**Task description**: For each line in the data below that holds "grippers", return a copy.

Recorded data:

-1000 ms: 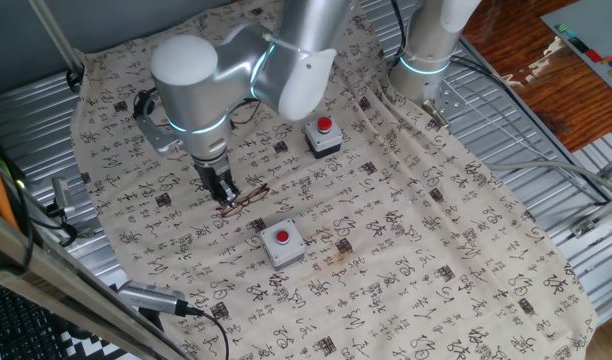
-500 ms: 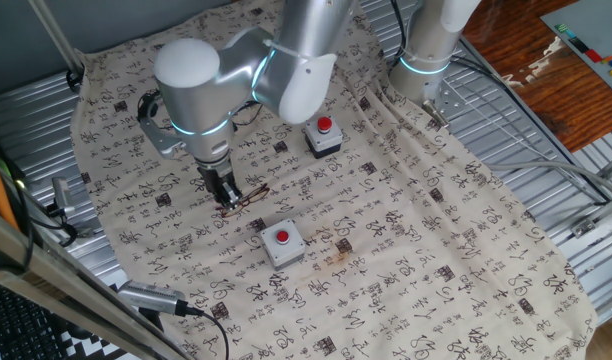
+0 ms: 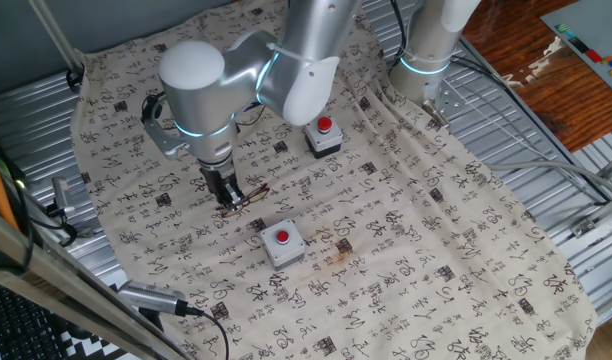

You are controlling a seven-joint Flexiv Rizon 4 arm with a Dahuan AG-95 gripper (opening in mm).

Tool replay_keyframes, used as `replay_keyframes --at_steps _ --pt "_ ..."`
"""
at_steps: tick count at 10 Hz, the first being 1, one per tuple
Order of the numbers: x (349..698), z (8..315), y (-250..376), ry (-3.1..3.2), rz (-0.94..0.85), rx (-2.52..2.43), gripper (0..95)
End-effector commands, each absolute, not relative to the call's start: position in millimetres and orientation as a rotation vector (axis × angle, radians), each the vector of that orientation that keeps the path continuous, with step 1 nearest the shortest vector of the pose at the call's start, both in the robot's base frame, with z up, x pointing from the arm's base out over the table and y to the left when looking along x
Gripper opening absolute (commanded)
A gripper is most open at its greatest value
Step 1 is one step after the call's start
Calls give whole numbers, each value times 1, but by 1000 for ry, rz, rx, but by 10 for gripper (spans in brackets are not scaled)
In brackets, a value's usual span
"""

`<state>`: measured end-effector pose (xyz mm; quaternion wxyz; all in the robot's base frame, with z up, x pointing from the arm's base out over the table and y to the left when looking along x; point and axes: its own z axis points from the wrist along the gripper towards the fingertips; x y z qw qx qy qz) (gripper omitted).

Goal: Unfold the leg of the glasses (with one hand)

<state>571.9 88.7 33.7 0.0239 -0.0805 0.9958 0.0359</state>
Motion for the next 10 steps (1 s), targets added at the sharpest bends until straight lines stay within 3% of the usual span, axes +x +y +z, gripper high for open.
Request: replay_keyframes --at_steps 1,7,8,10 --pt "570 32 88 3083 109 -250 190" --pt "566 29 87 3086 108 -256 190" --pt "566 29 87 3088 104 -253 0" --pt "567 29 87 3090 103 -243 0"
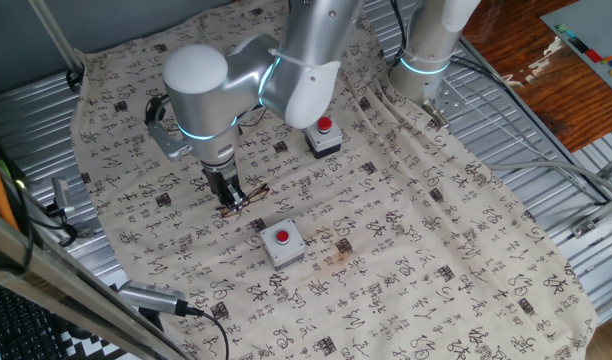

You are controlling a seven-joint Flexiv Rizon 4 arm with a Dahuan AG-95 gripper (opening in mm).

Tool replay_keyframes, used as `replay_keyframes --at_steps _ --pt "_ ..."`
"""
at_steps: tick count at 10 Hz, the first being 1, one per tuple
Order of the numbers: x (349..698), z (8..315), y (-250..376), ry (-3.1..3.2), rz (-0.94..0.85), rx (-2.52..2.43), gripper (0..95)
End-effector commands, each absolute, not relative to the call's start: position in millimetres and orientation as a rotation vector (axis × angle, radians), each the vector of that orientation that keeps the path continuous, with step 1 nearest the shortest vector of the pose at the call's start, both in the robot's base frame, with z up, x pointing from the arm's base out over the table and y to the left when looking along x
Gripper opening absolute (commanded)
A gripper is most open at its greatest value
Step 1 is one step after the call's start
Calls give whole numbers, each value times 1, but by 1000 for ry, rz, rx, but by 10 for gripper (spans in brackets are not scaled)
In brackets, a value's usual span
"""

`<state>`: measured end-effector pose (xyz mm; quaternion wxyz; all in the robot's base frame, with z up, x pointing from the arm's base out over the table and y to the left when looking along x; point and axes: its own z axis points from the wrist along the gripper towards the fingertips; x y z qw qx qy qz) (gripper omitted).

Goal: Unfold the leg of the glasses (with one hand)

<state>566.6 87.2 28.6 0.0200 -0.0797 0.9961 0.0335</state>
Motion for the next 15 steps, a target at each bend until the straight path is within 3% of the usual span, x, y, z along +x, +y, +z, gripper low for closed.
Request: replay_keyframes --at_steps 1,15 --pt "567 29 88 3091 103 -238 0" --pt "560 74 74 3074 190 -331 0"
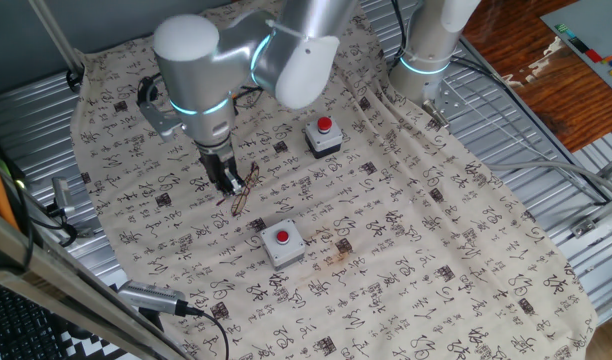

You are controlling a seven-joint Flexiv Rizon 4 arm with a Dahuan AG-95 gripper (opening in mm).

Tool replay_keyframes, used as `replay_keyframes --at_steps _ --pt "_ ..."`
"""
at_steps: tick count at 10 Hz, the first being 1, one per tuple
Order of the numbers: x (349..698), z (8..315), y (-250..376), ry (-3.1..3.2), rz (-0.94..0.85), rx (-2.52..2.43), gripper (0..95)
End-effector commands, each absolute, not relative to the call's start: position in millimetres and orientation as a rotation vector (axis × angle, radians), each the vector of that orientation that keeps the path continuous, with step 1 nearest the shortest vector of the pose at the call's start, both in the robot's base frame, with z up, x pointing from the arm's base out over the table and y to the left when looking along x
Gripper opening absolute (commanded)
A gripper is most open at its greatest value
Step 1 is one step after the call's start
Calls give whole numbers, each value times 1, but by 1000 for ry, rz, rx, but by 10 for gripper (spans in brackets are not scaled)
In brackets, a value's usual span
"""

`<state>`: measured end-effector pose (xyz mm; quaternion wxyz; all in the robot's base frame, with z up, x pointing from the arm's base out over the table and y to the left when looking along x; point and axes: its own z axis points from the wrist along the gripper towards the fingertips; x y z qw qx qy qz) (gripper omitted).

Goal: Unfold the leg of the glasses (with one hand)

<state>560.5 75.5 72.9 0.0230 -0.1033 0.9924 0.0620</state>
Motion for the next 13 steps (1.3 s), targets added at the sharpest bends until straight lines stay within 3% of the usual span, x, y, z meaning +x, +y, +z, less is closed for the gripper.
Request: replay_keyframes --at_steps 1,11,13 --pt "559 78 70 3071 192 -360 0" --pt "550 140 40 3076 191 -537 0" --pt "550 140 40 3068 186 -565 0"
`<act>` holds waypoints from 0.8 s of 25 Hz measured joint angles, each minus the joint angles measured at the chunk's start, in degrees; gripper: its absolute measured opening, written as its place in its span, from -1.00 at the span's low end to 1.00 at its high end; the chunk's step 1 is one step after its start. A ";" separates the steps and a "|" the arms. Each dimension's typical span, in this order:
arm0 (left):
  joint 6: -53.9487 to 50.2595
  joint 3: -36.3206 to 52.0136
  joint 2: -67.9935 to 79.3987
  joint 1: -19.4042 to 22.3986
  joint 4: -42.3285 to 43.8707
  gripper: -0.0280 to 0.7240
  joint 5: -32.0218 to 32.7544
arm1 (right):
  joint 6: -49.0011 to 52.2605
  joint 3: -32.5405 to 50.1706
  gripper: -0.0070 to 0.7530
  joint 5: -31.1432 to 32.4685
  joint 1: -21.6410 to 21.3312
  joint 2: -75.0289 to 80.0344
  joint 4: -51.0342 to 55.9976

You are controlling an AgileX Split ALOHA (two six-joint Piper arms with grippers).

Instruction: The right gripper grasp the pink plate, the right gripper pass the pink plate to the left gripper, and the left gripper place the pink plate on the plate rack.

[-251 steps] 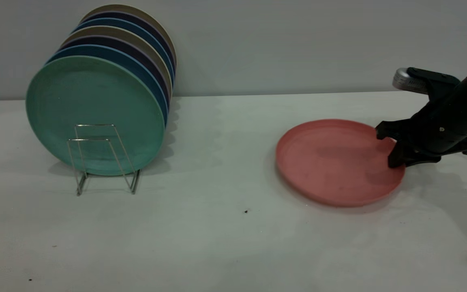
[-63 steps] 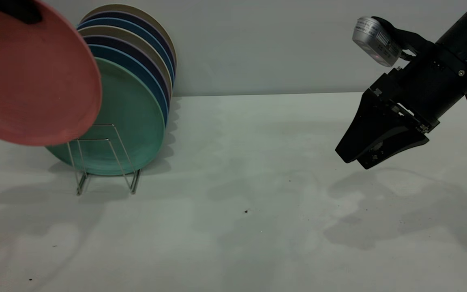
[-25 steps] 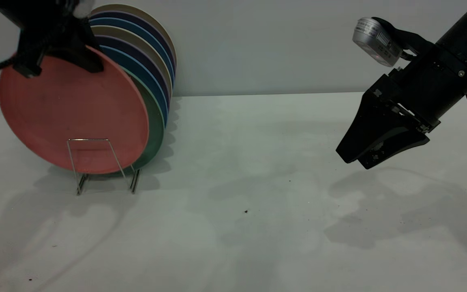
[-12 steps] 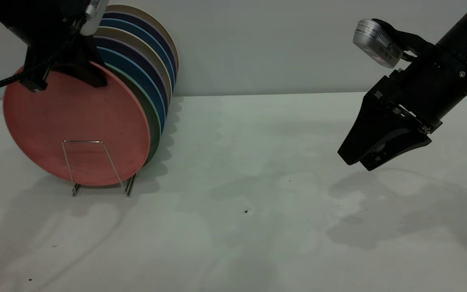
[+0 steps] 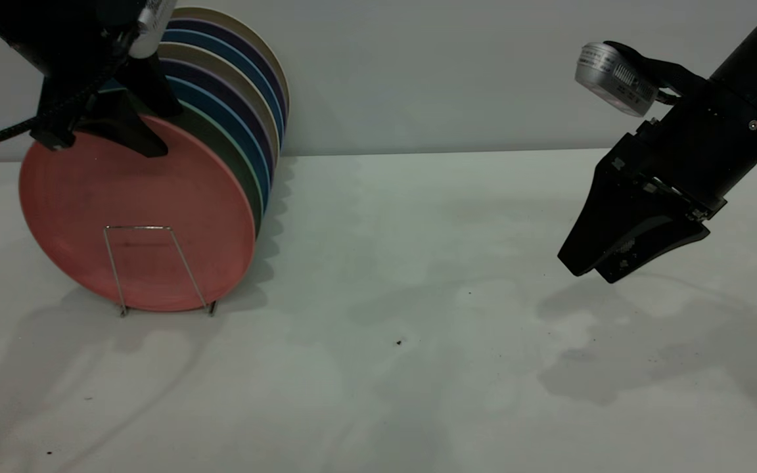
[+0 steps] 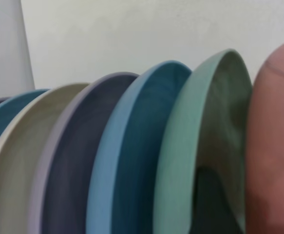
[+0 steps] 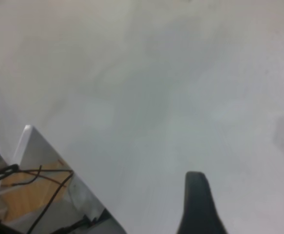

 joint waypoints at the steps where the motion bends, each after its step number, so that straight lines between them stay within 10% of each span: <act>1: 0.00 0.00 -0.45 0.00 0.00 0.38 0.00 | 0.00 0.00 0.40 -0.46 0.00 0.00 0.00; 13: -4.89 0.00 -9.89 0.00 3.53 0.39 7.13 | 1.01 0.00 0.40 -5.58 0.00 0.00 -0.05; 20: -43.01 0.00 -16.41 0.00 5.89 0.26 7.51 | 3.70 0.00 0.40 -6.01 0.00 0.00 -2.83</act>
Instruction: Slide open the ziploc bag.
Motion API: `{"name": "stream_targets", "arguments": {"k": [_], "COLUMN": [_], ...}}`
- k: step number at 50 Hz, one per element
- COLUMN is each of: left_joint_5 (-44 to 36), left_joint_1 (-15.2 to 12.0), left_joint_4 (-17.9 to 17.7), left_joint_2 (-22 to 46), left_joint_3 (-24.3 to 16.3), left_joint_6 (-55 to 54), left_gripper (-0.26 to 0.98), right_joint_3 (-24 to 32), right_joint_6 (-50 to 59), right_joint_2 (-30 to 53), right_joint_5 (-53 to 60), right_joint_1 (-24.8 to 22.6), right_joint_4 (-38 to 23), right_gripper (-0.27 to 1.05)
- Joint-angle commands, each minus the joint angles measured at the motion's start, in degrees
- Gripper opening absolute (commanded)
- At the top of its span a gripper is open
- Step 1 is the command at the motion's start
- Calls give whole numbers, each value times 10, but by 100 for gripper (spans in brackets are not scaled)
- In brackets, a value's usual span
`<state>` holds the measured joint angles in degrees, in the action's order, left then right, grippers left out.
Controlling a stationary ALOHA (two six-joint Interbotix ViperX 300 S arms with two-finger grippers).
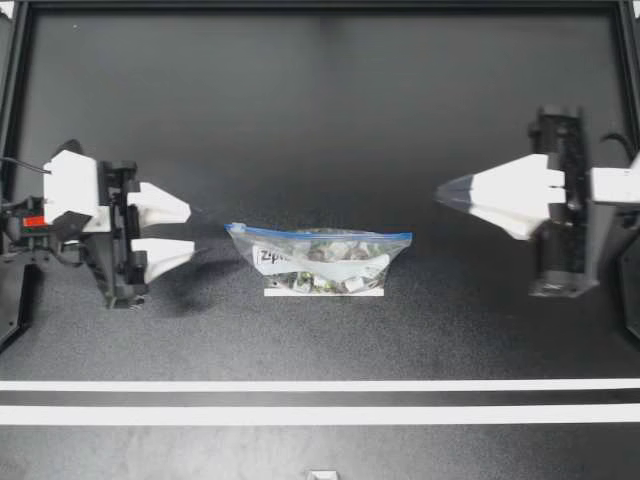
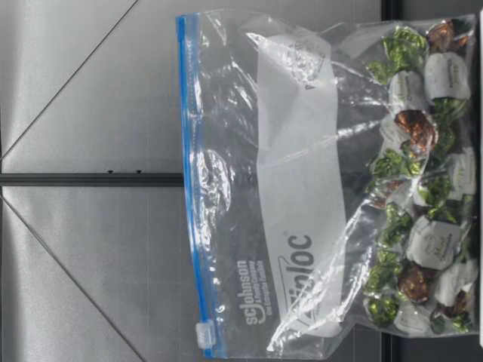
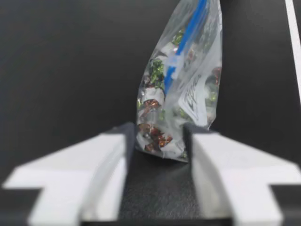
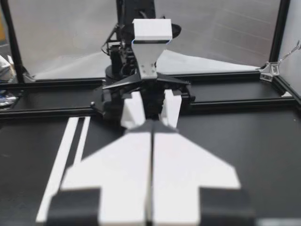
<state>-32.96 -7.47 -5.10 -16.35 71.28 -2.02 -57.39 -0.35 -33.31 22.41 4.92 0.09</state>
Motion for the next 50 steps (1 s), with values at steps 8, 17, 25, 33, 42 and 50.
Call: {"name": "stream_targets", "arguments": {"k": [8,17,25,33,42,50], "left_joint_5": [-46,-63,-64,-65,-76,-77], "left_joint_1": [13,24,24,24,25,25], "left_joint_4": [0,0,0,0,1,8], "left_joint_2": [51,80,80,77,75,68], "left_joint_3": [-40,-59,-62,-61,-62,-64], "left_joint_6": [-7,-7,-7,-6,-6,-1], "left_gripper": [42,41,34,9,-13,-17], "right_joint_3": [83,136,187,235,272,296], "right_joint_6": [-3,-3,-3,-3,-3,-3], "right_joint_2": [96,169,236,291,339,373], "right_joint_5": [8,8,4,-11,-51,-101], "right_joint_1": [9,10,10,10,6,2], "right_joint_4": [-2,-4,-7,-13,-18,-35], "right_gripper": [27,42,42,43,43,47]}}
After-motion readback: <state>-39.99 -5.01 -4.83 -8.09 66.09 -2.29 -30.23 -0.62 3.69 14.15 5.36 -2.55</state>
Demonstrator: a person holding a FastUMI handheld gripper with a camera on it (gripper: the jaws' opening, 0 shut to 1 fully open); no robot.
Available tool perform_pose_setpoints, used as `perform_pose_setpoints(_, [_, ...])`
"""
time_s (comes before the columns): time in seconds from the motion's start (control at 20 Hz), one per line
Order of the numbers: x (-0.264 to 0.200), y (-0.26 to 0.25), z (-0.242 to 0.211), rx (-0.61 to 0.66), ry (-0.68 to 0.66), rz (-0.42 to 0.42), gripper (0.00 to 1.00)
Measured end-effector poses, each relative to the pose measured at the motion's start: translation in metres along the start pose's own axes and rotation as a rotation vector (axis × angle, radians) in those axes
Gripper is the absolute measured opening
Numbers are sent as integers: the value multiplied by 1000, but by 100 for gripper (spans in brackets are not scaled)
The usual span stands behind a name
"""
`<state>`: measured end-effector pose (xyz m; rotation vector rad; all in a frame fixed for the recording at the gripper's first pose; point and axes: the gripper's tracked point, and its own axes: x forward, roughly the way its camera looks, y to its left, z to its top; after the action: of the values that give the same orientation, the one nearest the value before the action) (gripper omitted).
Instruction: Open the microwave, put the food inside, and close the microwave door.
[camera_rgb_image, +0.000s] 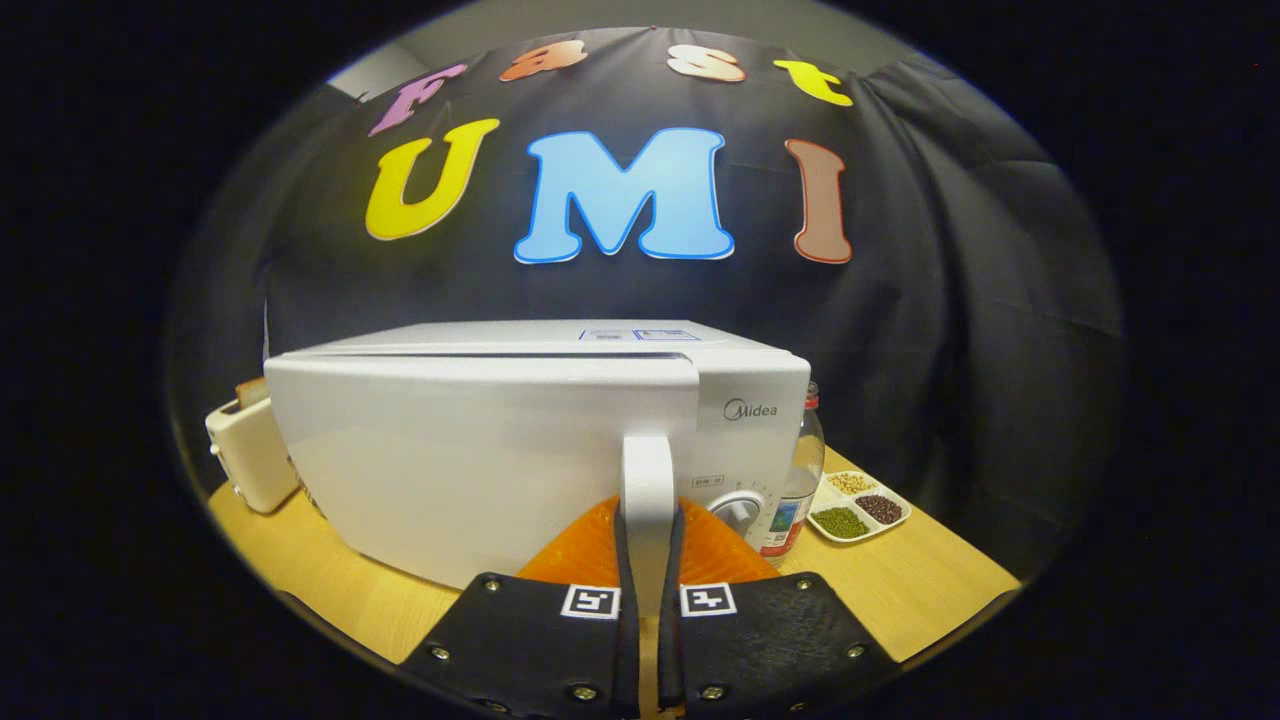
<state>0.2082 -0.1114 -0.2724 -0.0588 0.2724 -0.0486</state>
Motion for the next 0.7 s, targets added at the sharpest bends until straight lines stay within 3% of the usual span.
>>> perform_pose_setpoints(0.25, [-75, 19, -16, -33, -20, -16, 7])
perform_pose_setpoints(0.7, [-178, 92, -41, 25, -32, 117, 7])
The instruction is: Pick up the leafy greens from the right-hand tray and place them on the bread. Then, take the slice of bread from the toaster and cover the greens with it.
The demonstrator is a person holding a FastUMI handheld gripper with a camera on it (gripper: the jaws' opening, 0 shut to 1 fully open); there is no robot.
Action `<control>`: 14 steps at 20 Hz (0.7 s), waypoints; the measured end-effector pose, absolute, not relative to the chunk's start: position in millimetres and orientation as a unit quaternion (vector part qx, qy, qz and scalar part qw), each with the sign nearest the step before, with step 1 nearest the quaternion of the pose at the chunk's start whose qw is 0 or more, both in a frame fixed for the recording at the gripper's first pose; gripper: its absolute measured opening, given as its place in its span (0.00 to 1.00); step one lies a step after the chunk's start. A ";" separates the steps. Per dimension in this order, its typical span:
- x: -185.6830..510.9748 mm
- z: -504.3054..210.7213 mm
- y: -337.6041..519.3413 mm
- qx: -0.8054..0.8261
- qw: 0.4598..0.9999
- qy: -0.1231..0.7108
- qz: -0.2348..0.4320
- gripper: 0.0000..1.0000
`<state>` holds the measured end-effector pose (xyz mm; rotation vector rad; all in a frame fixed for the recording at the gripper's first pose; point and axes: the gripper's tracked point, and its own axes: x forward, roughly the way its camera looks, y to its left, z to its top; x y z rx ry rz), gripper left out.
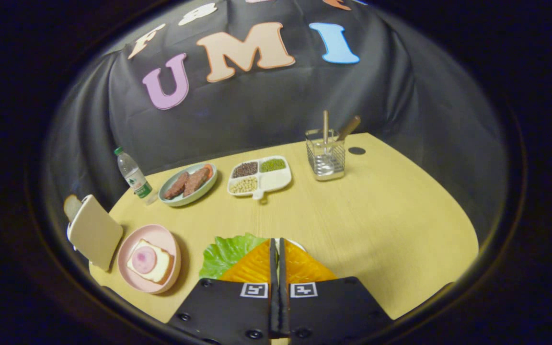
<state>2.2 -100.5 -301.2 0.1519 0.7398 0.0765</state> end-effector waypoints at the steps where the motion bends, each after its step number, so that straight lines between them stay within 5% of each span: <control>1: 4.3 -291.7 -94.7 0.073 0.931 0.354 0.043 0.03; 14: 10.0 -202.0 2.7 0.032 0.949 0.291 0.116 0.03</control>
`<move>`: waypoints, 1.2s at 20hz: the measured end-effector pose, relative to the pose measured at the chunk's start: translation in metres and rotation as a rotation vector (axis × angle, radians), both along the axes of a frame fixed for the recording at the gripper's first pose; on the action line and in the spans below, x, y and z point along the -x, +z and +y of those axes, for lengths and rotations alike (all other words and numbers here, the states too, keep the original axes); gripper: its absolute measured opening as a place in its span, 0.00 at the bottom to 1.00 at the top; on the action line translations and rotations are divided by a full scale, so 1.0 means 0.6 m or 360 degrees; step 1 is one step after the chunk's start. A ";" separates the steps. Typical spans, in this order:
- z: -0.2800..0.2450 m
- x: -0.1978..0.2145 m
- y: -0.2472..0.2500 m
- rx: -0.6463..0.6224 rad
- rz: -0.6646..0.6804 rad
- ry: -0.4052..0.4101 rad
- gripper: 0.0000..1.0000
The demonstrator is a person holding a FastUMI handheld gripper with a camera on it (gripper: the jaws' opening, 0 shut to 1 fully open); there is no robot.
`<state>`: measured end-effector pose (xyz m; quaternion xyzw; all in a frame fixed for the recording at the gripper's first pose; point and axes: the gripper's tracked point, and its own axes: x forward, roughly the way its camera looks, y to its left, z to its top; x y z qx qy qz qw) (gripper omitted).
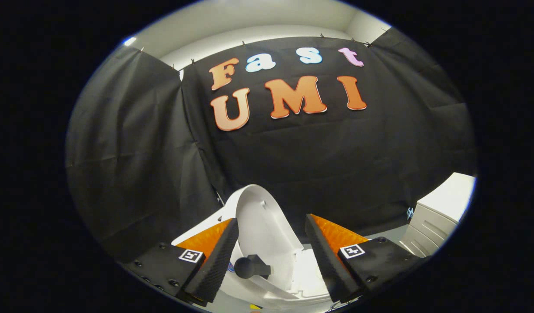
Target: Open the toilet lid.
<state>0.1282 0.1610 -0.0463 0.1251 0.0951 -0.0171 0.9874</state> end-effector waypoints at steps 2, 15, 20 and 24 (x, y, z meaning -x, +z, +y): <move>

**Solution**:
You are controlling an AgileX Split ALOHA (two six-joint Piper arms with grippers).
`<state>` holds the measured joint angles in degrees, in the action's order, left then right, grippers left out.
Controlling a stationary ALOHA (two six-joint Interbotix ViperX 300 S arms with two-finger grippers).

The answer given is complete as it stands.